Tahun lalu, bagaimanapun, dilaporkan bahwa sekelompok peneliti yang dipimpin oleh Francis dan Haddock menemukan gen yang mungkin terlibat dalam sintesis luciferin. Untuk melakukan ini, mereka mempelajari transkriptom ctenofor, yang merupakan cuplikan dari gen yang diekspresikan hewan pada saat tertentu. Mereka mencari gen yang dikodekan untuk kelompok tiga asam amino - asam amino yang sama yang diberikan Oba ke copepodnya.

Di antara 22 spesies ctenophores bercahaya, para ilmuwan telah menemukan sekelompok gen yang sesuai dengan kriteria mereka. Gen yang sama ini tidak ada pada dua spesies ctenophore non-luminescent lainnya.

Dunia baru

Mekanisme genetik bioluminescence memiliki aplikasi di luar biologi evolusioner. Jika para ilmuwan dapat mengisolasi gen untuk pasangan luciferin dan luciferase, mereka berpotensi membuat organisme dan sel bersinar, karena satu dan lain hal.

Pada tahun 1986, para ilmuwan di University of California di San Diego memodifikasi dan memasukkan gen luciferase kunang-kunang ke dalam tanaman tembakau. Studi ini dipublikasikan di jurnal Science, yang menampilkan salah satu tanaman ini bercahaya menakutkan dengan latar belakang gelap.

Tanaman ini tidak menghasilkan cahaya dengan sendirinya - tanaman ini mengandung luciferase. Tetapi agar tembakau ini bersinar, harus disiram dengan larutan yang mengandung luciferin.
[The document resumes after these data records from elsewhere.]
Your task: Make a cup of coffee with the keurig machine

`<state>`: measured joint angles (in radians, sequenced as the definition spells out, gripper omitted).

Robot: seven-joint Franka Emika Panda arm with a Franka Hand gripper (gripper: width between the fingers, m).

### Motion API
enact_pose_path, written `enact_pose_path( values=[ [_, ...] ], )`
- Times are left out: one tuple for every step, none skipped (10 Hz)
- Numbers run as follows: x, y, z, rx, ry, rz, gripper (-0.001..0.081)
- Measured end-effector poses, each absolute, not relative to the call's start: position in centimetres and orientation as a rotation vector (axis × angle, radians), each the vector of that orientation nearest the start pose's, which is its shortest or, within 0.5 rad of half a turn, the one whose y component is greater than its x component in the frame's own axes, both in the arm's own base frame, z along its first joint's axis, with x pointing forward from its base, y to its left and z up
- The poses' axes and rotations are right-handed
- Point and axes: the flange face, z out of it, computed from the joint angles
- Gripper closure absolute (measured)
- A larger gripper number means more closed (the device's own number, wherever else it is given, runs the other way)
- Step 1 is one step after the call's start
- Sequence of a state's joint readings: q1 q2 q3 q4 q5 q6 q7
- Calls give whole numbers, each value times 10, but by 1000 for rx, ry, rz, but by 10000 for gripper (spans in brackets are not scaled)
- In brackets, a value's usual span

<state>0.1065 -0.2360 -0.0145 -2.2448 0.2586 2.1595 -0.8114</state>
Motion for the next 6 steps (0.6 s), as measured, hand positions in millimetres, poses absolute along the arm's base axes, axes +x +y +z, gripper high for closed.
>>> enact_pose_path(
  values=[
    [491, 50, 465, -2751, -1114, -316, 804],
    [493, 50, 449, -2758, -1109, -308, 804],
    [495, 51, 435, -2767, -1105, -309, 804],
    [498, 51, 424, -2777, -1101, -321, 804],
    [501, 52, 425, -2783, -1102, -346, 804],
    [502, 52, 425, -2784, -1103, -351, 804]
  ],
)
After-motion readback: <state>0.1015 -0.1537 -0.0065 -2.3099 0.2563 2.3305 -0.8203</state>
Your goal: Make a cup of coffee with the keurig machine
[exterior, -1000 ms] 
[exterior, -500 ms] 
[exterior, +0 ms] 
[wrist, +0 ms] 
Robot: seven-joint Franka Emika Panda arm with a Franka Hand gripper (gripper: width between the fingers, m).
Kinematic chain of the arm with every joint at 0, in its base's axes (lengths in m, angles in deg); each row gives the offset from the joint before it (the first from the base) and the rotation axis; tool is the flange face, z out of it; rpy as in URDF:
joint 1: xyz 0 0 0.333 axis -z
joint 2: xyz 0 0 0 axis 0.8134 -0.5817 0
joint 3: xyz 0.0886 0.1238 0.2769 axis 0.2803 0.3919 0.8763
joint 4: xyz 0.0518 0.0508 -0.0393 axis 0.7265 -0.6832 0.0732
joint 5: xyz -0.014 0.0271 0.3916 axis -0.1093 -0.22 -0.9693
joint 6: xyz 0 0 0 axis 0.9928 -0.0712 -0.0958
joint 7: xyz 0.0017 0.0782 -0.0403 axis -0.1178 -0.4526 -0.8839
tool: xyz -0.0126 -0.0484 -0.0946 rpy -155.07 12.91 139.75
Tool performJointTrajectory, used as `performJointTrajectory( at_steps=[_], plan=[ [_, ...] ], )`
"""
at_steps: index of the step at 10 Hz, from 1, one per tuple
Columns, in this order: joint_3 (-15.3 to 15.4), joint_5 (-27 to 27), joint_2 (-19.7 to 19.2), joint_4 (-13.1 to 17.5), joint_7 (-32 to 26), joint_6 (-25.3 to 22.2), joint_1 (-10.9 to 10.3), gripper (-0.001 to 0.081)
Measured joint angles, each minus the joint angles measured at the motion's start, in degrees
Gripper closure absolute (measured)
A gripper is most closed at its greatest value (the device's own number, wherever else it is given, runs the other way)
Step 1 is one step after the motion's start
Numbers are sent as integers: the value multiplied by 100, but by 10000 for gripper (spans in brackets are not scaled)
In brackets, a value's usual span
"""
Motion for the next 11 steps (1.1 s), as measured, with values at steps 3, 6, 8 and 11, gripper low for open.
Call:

Tiga puluh tahun kemudian, para ilmuwan masih belum dapat menciptakan organisme bercahaya sendiri menggunakan rekayasa genetika, karena mereka tidak mengetahui jalur biosintesis untuk kebanyakan luciferin. (Satu-satunya pengecualian ditemukan pada bakteri: Para ilmuwan dapat mengidentifikasi gen bercahaya yang mengkode sistem luciferin-luciferase bakteri, tetapi gen ini perlu dimodifikasi agar berguna untuk organisme non-bakteri.)

Salah satu penggunaan potensial terbesar dari luciferin dan luciferase dalam biologi sel adalah untuk memasukkan mereka sebagai bulbs ke dalam sel dan jaringan. Teknologi semacam ini akan berguna untuk melacak lokasi sel, ekspresi gen, produksi protein, kata Jennifer Prescher, profesor kimia di Universitas California di Irvine.

Penggunaan molekul bioluminesensi akan sama bermanfaatnya dengan penggunaan protein fluoresen, yang telah digunakan untuk memantau perkembangan infeksi HIV, untuk memvisualisasikan tumor dan melacak kerusakan saraf pada penyakit Alzheimer.

Saat ini, para ilmuwan yang menggunakan luciferin untuk eksperimen pencitraan harus membuat versi sintetisnya, atau membelinya dengan harga $ 50 per miligram. Memperkenalkan luciferin dari luar ke dalam sel juga sulit - tidak akan menjadi masalah jika sel dapat membuat luciferinnya sendiri.

Penelitian terus berlanjut dan secara bertahap mendefinisikan proses evolusi dan kimiawi tentang bagaimana organisme menghasilkan cahaya. Tapi sebagian besar dunia bercahaya masih dalam kegelapan.